Open AccessPregnancy-related acquired hemophilia A initially manifesting as pleural hemorrhage
Author(s) -
Lili Qian,
Hangping Ge,
Pengcheng Hu,
Ni Zhu,
Junfa Chen,
Jianping Shen,
Yu Zhang
Publication year - 2019
Publication title -
medicine
Language(s) - English
Resource type - Journals
SCImago Journal Rank - 0.59
H-Index - 148
eISSN - 1536-5964
pISSN - 0025-7974
DOI - 10.1097/md.0000000000014119
Subject(s) - medicine , partial thromboplastin time , pregnancy , prothrombin time , surgery , mucocutaneous zone , gastroenterology , disease , coagulation , genetics , biology
Rationale: Acquired hemophilia A is a rare hemorrhagic disease in which the body produces specific antibodies that attack factor VIII, resulting in bleeding that is mainly mucocutaneous and associated with soft tissue and the gastrointestinal system.

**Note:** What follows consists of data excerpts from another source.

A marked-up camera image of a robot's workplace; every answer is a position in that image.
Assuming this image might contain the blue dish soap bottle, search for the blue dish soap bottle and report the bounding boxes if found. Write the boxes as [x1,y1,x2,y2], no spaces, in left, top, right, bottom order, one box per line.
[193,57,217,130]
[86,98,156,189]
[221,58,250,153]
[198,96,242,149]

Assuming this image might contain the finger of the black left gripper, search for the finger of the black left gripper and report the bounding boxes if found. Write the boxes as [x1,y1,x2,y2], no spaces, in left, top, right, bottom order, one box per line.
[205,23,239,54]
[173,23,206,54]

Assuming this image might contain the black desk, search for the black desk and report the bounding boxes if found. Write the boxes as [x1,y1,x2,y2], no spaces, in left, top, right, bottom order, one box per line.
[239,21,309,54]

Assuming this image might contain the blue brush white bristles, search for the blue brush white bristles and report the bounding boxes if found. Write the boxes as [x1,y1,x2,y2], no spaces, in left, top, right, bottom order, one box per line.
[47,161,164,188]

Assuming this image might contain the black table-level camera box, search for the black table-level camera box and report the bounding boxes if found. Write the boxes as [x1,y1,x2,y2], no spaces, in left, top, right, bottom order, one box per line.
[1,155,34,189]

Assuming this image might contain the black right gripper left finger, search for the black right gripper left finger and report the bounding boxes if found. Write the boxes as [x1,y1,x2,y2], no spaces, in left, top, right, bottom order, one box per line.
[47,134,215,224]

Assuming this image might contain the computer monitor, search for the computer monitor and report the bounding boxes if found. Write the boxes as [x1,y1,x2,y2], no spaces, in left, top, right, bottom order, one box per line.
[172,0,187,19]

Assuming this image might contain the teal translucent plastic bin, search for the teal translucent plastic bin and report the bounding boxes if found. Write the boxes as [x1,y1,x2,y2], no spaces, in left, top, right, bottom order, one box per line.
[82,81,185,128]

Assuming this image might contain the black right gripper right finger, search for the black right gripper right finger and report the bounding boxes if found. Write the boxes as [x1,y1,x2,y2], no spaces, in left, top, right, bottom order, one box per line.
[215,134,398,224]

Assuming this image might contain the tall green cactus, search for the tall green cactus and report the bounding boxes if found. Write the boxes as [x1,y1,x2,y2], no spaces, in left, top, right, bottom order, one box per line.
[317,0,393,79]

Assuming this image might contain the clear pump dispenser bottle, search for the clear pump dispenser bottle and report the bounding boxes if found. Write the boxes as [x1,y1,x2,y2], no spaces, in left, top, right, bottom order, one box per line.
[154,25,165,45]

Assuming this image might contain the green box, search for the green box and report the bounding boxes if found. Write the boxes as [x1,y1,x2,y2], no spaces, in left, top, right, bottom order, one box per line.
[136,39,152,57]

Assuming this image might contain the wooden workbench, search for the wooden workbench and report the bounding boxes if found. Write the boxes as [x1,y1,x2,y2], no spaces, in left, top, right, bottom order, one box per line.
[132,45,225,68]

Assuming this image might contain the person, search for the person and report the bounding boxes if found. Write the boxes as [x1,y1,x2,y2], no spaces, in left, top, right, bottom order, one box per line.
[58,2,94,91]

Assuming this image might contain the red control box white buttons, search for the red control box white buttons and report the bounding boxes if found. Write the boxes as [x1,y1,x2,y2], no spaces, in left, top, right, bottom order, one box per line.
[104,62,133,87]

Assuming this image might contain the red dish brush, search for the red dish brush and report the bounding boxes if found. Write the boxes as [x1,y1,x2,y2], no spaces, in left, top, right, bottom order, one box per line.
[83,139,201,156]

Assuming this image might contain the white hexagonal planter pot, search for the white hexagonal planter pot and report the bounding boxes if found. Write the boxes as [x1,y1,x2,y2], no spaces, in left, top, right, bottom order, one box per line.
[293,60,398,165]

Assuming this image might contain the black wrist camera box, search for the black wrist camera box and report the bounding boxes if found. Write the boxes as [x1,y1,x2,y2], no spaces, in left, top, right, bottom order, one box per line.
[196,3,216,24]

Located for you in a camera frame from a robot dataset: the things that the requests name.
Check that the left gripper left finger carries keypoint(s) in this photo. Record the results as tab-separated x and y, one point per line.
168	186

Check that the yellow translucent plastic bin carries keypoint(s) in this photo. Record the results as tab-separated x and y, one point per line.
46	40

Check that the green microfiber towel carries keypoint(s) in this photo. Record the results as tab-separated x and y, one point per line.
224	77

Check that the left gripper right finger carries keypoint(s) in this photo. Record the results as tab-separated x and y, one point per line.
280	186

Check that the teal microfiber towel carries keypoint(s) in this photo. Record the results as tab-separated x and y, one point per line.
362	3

Approximately 50% of this disease derives from basic diseases, such as autoimmune diseases, cancer, and pregnancy. Patient concerns: We report a 35-year-old postpartum female with acquired hemophilia A who initially presented with pleural hemorrhage. Diagnoses: In this patient activated prothrombin time (PT) and activated partial thromboplastin time (APTT) were found, and the factor VIII activity was 12.6%, furthermore Bethesda assay showed a FVIII antibody titer of 7.4 Bethesda units (BUs). Interventions: The treatment requires a 2-pronged approach: treatment of the bleeding and elimination of the inhibitor. Outcomes: After hemostatic agents were used and inhibitors were eradicated, the patient achieved complete remission without relapse. Lessons: It is essential to recognize the development of disease earlier in pregnant woman.